• _ACTIVITY_
An exact reproduction of the listing, minus the pictures, is the required output.

Top of STORED DATA

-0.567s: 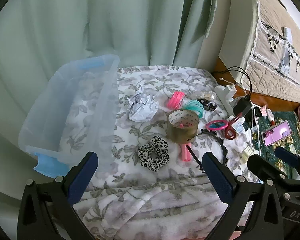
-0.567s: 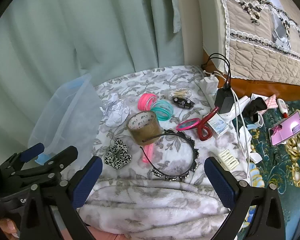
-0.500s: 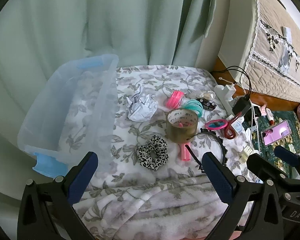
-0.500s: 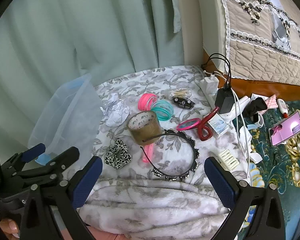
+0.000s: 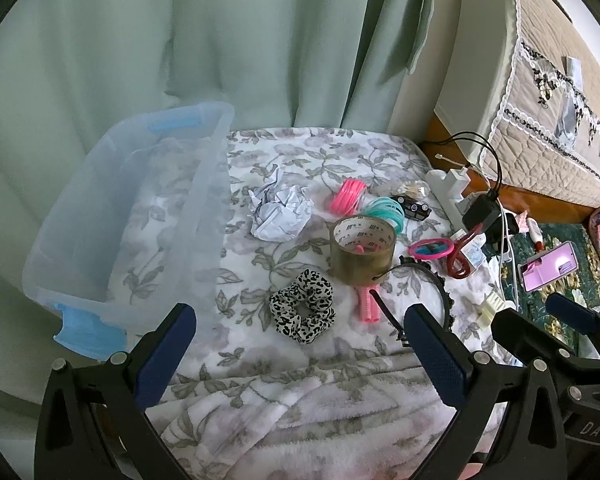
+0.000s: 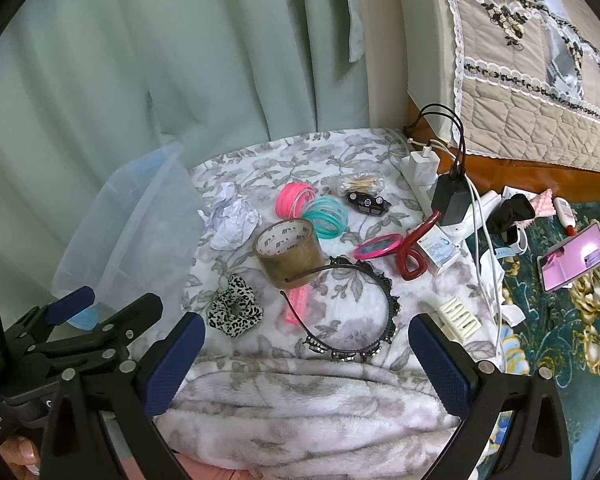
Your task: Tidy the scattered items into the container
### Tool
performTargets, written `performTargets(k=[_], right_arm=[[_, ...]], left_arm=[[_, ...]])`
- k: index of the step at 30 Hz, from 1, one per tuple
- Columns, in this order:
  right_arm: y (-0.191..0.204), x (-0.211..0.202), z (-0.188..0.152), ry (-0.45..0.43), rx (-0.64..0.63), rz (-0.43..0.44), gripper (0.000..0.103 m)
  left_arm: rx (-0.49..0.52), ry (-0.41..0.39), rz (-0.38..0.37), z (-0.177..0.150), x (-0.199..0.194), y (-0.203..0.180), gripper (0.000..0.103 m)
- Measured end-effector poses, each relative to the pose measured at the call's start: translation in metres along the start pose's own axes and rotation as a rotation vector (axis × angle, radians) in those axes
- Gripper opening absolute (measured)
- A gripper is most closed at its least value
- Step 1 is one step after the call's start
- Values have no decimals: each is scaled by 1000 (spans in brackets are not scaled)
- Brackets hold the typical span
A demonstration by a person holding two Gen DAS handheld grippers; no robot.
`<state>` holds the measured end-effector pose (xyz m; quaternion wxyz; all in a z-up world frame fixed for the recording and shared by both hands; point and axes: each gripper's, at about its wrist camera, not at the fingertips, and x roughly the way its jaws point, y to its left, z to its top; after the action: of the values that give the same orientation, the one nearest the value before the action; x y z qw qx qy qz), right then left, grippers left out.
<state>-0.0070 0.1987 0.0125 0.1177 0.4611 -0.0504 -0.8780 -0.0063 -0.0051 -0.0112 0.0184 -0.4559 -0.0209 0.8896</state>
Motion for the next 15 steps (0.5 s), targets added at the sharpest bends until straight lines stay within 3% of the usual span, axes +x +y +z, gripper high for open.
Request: performTargets(k=[15], right_arm=[[1,5,-2,-12,-12,2,103]], left_arm=[[-12,-33,-6,-2,3,4,103]])
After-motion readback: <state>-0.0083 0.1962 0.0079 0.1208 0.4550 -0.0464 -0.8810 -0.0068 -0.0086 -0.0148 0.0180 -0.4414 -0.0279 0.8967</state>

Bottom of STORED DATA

• _ANSWER TO THIS PROBLEM_
-0.567s: 
-0.567s: 
-0.500s: 
-0.500s: 
+0.000s: 
+0.000s: 
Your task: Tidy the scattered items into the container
### Tool
performTargets, written `performTargets(k=[_], right_arm=[[_, ...]], left_arm=[[_, ...]])`
- k: index of the step at 30 Hz, from 1, one per tuple
- Columns, in this order:
  right_arm: y (-0.191..0.204), x (-0.211..0.202), z (-0.188..0.152), ry (-0.45..0.43), rx (-0.64..0.63), rz (-0.43..0.44), gripper (0.000..0.103 m)
  left_arm: rx (-0.49..0.52), ry (-0.41..0.39), rz (-0.38..0.37), z (-0.177..0.150), x (-0.199..0.194), y (-0.203..0.180), gripper (0.000..0.103 m)
- Measured end-effector poses, each relative to the pose measured at the call's start: translation in metres along the start pose's own axes and rotation as a rotation vector (axis × angle, radians) in those axes
- Gripper opening absolute (measured)
- A gripper is most closed at its least value
- Step 1 is one step after the call's start
- Values have no decimals: each is scaled by 1000 (spans in brackets are not scaled)
- Brackets hold the typical span
A demonstration by a person holding two Gen DAS handheld grippers; no robot.
`<state>` holds the measured end-effector pose (xyz m; quaternion wxyz; all in a z-up world frame fixed for the recording and shared by both hands; point and axes: each gripper's, at about its wrist camera, not at the fingertips, and x roughly the way its jaws point, y to its left, z to its top; after the action: of the values that give the same orientation, the one nearest the value before the action; x y z qw qx qy qz), right then left, grippers left out.
<state>-0.0070 0.1987 0.0125 0.1177 0.4611 -0.0504 -0.8780 -0.0063 -0.0051 -0.0112 0.0184 -0.4559 -0.0209 0.8896</state>
Motion for the next 15 steps (0.5 s), targets added at the sharpest bends until straight lines stay within 3% of the usual span, axes +x +y +z, gripper high for open.
Request: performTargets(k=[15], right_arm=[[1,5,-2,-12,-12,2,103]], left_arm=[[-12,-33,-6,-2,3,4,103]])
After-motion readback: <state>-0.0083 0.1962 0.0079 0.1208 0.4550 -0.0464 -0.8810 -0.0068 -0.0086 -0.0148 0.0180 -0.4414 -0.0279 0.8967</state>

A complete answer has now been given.